TALE OF TWO RIVERS - RIVER 1

I’ve only ever hit the salmon fly hatch right on the money once. Or I should say twice as of a couple of weeks ago. And by saying “hit the hatch right on the money” I mean all that I needed was a dry fly imitation.

I know several rivers in southern Colorado where the giant Pteronarcys californica is abundant, but the trick if you want to fish dry flies is to hold out for a low water year. And that’s not easy to do because as a rule southwestern Colorado receives more snow than any other part of the state. But that wasn’t true this year, so I knew this might be my chance.

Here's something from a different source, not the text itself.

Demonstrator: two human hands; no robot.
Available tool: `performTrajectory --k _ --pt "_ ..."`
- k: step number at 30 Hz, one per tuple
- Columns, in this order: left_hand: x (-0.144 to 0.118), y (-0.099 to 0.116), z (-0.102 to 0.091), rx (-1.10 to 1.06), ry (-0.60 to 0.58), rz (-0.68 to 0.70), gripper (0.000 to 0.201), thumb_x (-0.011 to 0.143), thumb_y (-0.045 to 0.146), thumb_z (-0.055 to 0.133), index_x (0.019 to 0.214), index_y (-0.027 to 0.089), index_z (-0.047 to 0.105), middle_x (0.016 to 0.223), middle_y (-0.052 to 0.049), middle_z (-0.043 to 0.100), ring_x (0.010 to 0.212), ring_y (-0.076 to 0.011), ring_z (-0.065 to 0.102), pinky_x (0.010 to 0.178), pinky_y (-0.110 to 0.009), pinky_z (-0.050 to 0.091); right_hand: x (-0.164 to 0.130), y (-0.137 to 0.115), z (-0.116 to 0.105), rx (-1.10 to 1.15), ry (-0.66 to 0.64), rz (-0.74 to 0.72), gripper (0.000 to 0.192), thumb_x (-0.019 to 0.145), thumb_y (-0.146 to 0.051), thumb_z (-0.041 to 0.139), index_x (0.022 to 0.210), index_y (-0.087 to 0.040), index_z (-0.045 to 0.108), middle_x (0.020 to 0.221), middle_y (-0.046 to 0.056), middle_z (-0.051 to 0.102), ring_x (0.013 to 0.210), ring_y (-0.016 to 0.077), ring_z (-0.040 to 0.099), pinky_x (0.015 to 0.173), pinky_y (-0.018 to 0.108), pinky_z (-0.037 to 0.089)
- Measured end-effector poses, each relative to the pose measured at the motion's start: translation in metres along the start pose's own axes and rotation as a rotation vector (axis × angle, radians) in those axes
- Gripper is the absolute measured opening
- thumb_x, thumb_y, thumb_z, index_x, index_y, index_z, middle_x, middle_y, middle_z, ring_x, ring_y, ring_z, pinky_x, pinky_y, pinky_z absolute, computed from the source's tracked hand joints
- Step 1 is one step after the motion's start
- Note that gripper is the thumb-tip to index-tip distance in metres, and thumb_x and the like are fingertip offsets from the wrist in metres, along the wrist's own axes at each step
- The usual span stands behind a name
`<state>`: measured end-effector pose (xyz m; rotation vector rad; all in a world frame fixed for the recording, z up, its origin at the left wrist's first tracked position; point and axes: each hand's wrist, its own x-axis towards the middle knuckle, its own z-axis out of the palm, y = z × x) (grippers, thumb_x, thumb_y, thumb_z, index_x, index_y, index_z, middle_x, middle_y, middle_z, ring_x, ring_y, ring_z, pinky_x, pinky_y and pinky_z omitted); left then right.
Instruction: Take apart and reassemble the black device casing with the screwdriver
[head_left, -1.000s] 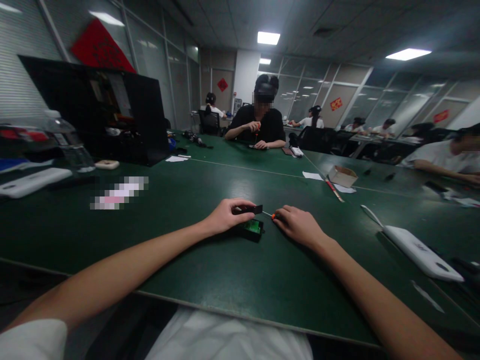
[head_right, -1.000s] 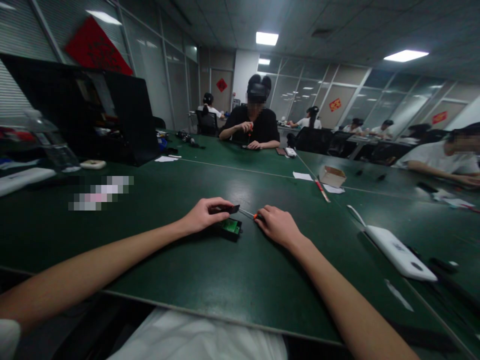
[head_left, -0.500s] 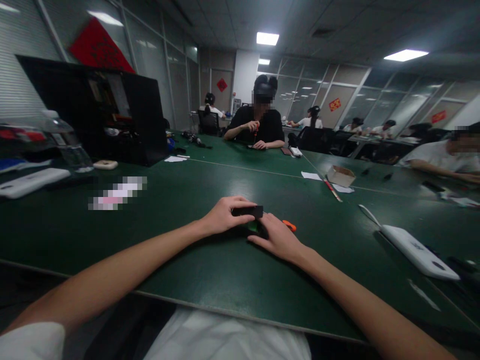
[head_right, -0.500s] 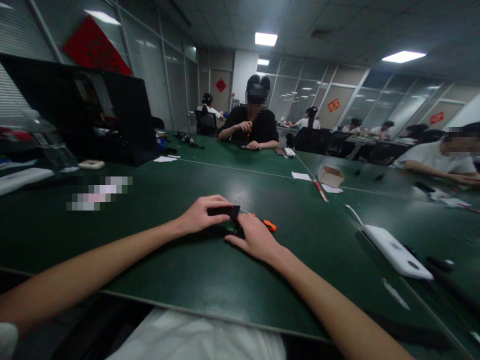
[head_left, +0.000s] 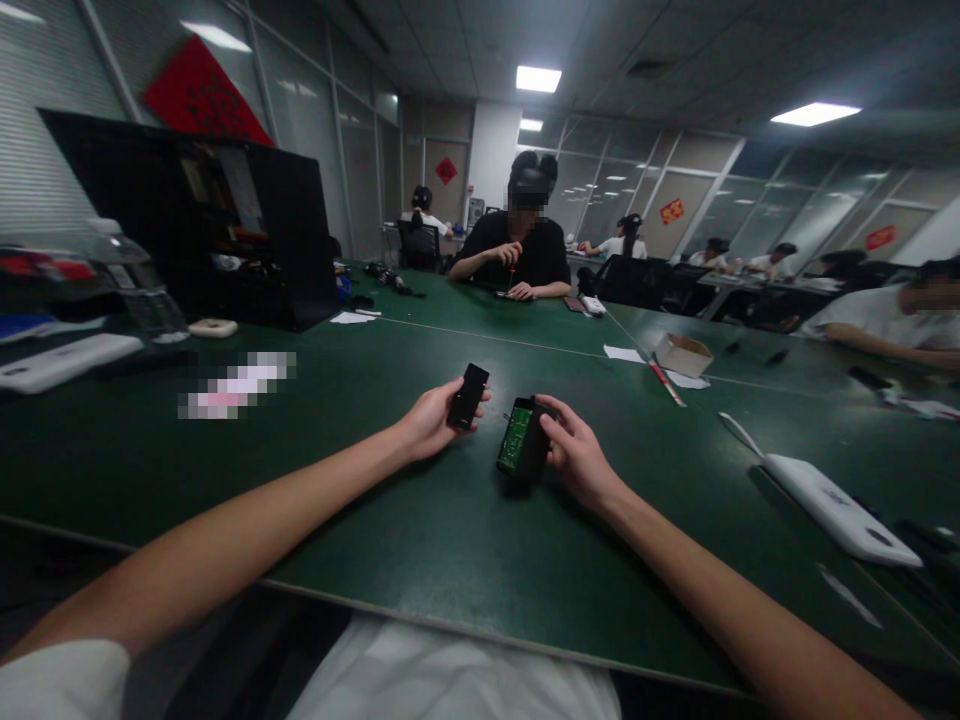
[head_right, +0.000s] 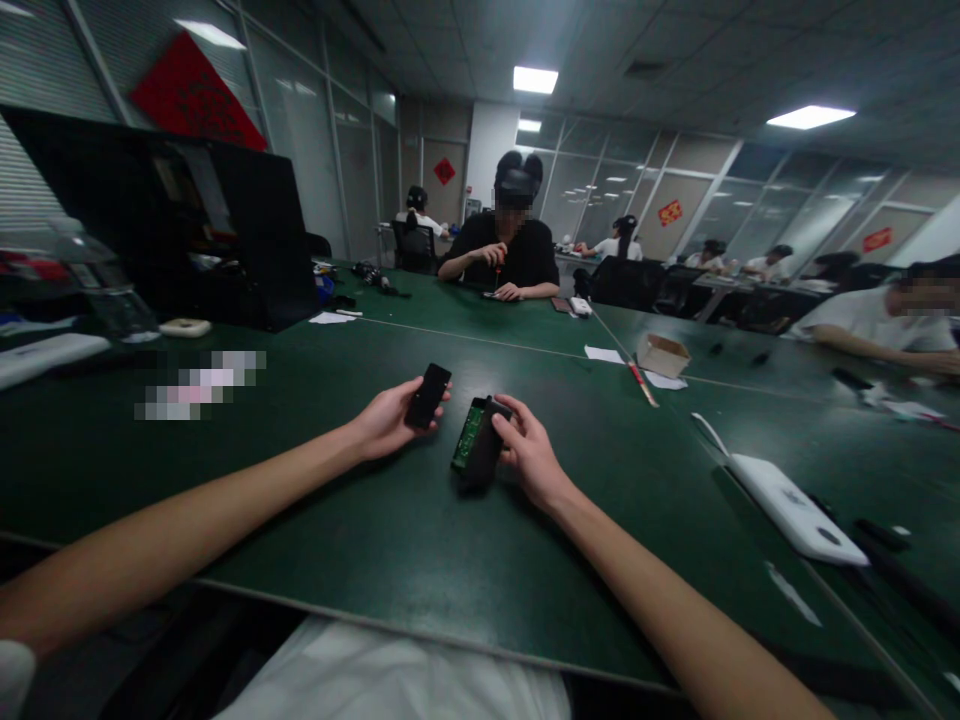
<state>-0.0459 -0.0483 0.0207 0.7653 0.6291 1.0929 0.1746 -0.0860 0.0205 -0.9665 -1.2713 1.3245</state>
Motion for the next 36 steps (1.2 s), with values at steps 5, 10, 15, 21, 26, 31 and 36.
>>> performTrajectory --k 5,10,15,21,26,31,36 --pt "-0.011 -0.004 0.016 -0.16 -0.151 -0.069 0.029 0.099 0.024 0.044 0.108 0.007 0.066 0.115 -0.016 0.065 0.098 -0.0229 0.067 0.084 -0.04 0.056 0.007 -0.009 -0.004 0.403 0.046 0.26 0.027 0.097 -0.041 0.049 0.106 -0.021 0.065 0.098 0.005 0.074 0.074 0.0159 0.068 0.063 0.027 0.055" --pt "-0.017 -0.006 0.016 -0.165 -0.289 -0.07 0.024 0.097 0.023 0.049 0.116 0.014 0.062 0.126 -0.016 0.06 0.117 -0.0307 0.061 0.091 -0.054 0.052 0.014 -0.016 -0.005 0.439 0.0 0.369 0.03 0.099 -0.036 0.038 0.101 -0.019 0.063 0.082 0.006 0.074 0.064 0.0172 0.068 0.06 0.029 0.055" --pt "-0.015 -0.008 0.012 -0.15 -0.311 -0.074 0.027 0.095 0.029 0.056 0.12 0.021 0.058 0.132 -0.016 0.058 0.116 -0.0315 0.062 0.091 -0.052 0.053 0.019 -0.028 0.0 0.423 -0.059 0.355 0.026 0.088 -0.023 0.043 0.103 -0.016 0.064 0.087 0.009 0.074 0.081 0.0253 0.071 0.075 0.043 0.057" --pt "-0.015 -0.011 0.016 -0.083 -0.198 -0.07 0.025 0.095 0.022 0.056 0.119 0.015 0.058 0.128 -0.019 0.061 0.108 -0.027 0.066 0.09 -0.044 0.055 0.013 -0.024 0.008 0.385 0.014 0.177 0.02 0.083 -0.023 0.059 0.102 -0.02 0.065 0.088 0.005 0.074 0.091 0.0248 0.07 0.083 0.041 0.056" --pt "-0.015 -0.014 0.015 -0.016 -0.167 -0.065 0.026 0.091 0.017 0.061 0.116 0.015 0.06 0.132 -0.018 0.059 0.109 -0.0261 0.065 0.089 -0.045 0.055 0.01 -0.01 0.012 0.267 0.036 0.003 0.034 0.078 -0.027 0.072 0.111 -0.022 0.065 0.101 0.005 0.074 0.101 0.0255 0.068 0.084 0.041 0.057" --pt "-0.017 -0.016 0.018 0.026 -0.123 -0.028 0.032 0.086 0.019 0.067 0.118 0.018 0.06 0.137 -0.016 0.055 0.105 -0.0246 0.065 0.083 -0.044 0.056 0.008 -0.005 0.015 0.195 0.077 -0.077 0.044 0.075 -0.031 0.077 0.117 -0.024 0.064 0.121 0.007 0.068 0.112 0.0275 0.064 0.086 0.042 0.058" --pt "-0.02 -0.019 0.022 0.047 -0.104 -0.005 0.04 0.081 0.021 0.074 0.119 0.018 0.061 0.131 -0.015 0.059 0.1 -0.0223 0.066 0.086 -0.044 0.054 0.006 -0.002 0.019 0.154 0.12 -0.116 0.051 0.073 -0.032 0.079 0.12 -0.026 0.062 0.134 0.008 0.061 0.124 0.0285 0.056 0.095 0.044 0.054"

Naturally, the question is why do you need a low water year? Well you don’t really, unless you want to fish dries. It’s just that in more typical runoff years the high, off-color water limits the number of trout you can pound up on a dry fly. The trout are still there and still engaged in gobbling down salmon flies, but they’re usually hanging close to the banks nailing the nymphs as they migrate toward the shore and climb out of the water where they emerge as adults. The trout may eat the occasional drowned adult or even an adult that ends up on the water’s surface, but it just seems like there is less surface activity.

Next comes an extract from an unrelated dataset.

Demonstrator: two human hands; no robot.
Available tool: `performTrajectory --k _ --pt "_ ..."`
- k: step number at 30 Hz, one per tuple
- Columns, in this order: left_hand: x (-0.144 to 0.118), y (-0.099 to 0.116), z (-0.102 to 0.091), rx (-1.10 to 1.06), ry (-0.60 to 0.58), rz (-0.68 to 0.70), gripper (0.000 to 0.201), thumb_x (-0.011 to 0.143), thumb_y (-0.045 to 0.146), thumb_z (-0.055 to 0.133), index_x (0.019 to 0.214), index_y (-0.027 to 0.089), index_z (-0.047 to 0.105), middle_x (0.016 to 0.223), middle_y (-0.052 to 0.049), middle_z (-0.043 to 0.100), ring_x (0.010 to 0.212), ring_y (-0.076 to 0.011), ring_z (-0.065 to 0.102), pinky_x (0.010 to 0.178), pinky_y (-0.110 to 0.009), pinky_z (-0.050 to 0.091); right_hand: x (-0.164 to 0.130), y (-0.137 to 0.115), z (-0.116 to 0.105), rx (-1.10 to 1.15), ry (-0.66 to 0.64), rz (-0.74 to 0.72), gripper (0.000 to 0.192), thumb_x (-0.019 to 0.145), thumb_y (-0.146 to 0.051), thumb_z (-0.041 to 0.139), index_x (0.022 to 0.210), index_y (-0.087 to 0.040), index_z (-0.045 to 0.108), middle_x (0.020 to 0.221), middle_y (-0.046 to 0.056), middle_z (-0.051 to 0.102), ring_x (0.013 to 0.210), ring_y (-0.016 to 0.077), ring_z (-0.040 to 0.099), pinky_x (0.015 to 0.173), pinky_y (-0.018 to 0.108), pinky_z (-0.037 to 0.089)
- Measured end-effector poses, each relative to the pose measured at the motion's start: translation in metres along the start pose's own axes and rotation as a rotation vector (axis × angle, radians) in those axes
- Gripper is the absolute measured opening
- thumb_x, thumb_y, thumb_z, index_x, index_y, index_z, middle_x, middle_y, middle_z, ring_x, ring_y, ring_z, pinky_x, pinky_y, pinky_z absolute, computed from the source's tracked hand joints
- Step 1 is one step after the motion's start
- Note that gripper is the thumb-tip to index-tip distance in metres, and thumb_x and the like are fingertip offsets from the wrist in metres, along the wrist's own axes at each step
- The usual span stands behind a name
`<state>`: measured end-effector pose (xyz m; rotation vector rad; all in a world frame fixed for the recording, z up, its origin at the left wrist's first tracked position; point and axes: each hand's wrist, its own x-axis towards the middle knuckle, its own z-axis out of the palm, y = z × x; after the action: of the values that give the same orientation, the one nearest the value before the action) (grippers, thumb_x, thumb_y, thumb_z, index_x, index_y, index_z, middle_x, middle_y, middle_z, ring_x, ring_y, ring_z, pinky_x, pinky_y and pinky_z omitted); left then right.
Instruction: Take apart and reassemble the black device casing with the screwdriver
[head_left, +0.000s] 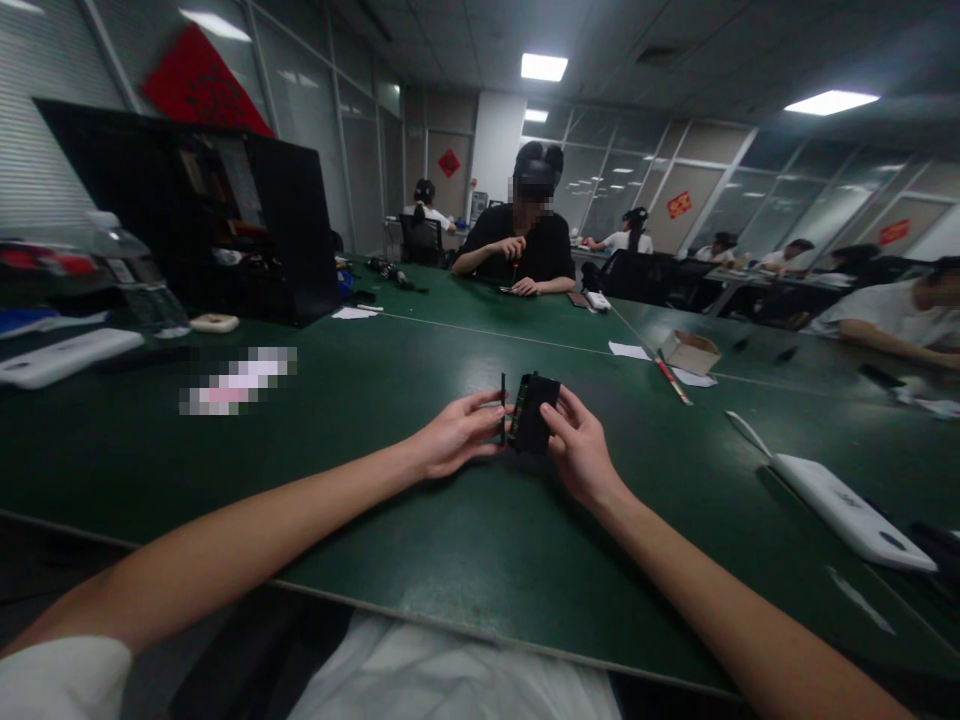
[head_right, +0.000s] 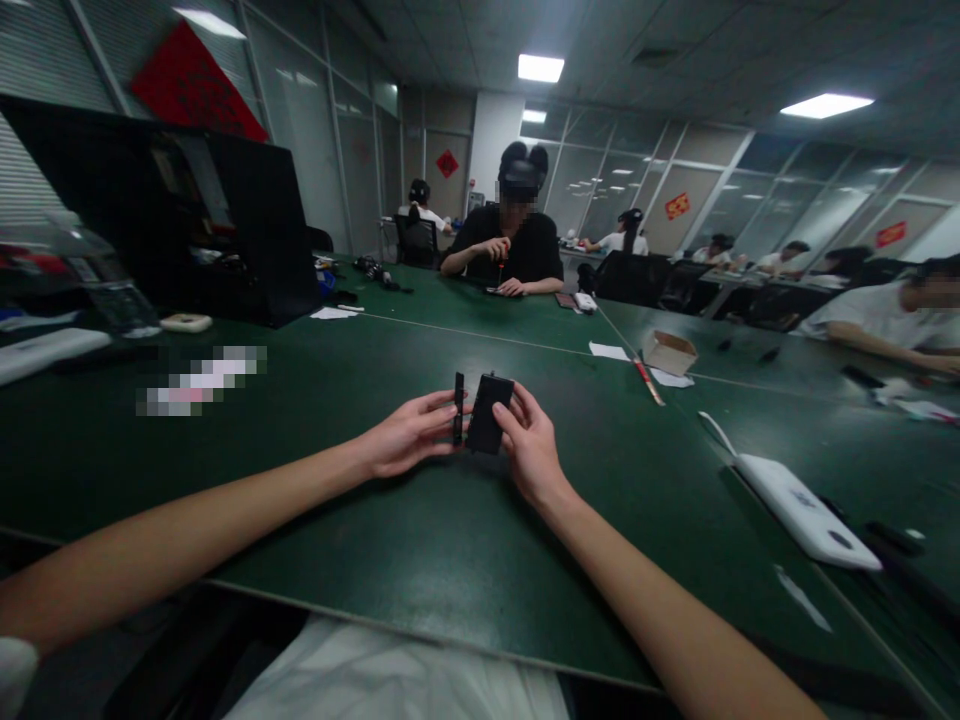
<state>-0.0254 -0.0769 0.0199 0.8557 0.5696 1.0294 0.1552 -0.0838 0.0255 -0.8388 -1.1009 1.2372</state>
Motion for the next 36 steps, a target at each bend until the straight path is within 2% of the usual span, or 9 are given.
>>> performTrajectory --k 8,14,18,25,30,32,36 --pt "0.001 -0.011 -0.003 0.077 -0.011 0.018 0.049 0.079 0.027 0.076 0.123 0.019 0.058 0.114 -0.014 0.067 0.094 -0.0211 0.068 0.083 -0.038 0.054 -0.001 0.009 0.0 -0.09 0.0 -0.064 0.06 0.074 -0.033 0.078 0.129 -0.026 0.056 0.13 0.007 0.064 0.128 0.0251 0.054 0.109 0.045 0.042" --pt "0.0 -0.011 -0.001 0.118 0.014 0.052 0.051 0.076 0.025 0.079 0.122 0.016 0.059 0.12 -0.015 0.066 0.092 -0.0194 0.068 0.075 -0.029 0.052 -0.003 0.008 0.001 -0.107 0.002 -0.043 0.061 0.075 -0.033 0.078 0.131 -0.026 0.055 0.131 0.007 0.064 0.127 0.0248 0.054 0.108 0.044 0.042" --pt "0.0 -0.012 0.0 0.119 0.017 0.063 0.051 0.076 0.025 0.078 0.123 0.016 0.059 0.12 -0.016 0.066 0.089 -0.0187 0.068 0.072 -0.027 0.051 -0.004 0.009 0.0 -0.093 0.003 -0.046 0.059 0.074 -0.033 0.078 0.129 -0.027 0.057 0.131 0.007 0.064 0.127 0.0249 0.054 0.106 0.043 0.045" --pt "0.0 -0.019 0.004 0.116 0.017 0.1 0.051 0.077 0.027 0.078 0.122 0.016 0.059 0.122 -0.016 0.066 0.091 -0.0205 0.068 0.078 -0.032 0.052 -0.004 0.014 -0.002 -0.112 -0.014 -0.072 0.058 0.075 -0.035 0.077 0.13 -0.028 0.056 0.136 0.006 0.06 0.13 0.0247 0.052 0.109 0.043 0.043" --pt "0.001 -0.024 0.009 0.165 0.096 0.214 0.042 0.078 0.024 0.076 0.116 0.016 0.063 0.13 -0.014 0.062 0.113 -0.0256 0.061 0.089 -0.034 0.053 -0.005 0.019 -0.004 -0.088 -0.049 -0.07 0.061 0.078 -0.035 0.074 0.134 -0.033 0.051 0.138 0.003 0.058 0.132 0.0224 0.05 0.109 0.041 0.042" --pt "0.001 -0.026 0.01 0.203 0.107 0.249 0.04 0.077 0.024 0.076 0.114 0.016 0.064 0.131 -0.014 0.061 0.114 -0.0261 0.061 0.092 -0.035 0.052 -0.006 0.019 -0.005 -0.085 -0.086 -0.056 0.061 0.081 -0.036 0.072 0.137 -0.035 0.047 0.139 0.001 0.056 0.131 0.0217 0.05 0.11 0.041 0.041" --pt "-0.003 -0.031 0.012 0.297 -0.011 0.247 0.053 0.077 0.023 0.076 0.126 0.018 0.058 0.128 -0.013 0.063 0.109 -0.027 0.065 0.096 -0.041 0.051 -0.01 0.016 -0.004 -0.234 -0.14 -0.046 0.057 0.084 -0.041 0.069 0.136 -0.033 0.048 0.138 0.002 0.056 0.13 0.0233 0.05 0.112 0.042 0.037"
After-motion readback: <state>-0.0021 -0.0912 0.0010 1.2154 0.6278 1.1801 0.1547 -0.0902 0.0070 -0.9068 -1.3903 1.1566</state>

Most of the low water dry fly action I see, at least where I fish, occurs during the egg laying phase when the adults head back out over the river. Once the trout tune into the event you don’t even have to see the naturals to get strikes. Just fish the dry fly in the softer water up against the willows along the banks. Or drift it through the more gentle riffles or along the soft side of the creases. Believe me; the trout will attack the dry fly with reckless abandon.

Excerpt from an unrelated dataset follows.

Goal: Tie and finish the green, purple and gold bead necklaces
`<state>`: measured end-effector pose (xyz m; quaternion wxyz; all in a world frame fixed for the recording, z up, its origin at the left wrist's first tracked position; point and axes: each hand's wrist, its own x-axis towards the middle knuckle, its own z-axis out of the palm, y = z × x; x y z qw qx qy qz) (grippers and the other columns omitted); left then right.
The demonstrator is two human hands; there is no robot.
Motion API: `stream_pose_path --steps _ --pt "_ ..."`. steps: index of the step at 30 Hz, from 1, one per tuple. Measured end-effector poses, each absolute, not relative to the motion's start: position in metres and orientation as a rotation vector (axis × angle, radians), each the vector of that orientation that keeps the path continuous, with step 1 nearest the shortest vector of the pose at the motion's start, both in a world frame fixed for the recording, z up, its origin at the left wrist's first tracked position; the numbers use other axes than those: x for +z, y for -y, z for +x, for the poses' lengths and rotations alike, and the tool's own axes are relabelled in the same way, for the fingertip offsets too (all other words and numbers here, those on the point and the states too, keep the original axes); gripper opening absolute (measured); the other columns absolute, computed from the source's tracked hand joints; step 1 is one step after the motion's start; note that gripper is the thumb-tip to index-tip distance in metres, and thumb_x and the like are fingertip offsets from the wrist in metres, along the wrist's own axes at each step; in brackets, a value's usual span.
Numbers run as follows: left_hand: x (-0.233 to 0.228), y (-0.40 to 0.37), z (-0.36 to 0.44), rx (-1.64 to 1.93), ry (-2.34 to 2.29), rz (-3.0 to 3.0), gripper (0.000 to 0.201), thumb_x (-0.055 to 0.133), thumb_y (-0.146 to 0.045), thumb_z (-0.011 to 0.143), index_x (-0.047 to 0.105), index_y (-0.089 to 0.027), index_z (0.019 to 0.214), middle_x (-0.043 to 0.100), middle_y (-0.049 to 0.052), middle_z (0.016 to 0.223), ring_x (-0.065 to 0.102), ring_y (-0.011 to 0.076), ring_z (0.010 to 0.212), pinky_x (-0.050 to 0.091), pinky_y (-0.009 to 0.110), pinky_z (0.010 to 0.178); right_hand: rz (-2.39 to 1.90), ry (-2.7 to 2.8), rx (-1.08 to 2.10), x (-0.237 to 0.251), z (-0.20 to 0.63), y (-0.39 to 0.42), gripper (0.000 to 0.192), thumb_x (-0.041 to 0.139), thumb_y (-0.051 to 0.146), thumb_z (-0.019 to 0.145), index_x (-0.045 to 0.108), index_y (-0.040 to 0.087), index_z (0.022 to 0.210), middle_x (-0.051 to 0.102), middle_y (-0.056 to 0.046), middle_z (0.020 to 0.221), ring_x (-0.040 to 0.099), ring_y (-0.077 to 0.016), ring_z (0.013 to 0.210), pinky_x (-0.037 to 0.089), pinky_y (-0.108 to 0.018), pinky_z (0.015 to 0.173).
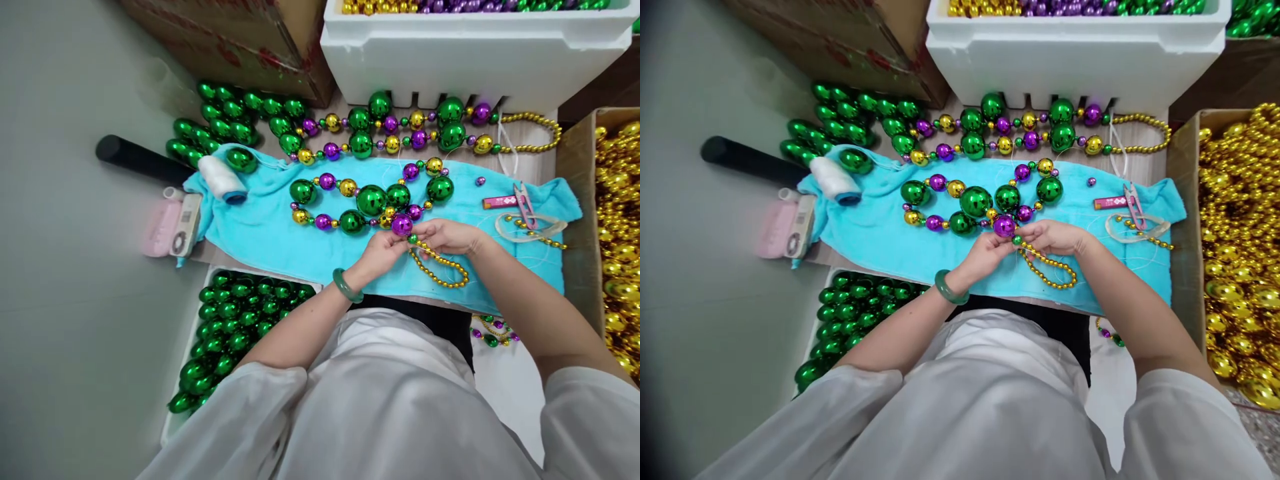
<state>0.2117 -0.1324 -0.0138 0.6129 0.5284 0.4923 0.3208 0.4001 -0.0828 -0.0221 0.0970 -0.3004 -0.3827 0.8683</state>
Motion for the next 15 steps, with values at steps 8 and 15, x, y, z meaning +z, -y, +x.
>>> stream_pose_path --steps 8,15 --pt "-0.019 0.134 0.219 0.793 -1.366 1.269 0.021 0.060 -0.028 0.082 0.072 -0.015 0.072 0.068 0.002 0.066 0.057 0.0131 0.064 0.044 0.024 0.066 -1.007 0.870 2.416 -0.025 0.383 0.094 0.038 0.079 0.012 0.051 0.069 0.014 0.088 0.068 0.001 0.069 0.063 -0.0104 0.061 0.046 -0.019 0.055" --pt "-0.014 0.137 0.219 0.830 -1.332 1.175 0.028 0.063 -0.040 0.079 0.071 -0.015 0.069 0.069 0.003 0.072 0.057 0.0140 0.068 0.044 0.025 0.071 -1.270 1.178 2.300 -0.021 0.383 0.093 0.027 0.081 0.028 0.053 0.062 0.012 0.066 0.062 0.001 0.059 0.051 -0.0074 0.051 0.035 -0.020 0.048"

All I can say is those are the tactics that worked for me, but then again I’m a newbie at hitting things right when it comes the salmon fly hatch. I should also say that I carried all kinds of fancy salmon fly patterns, but the trout simply wanted an Orange Stimulator and that was it.

Finally, I must add that it wasn’t just the salmon fly hatch this last time. I saw Green drakes, golden stoneflies, little yellow stoneflies, yellow sallies, small blue quills……

I even caught a few trout here and there on a size 12 Adams that probably passed for a drake and might have caught more, but the larger trout were there for the salmon flies. And so was I.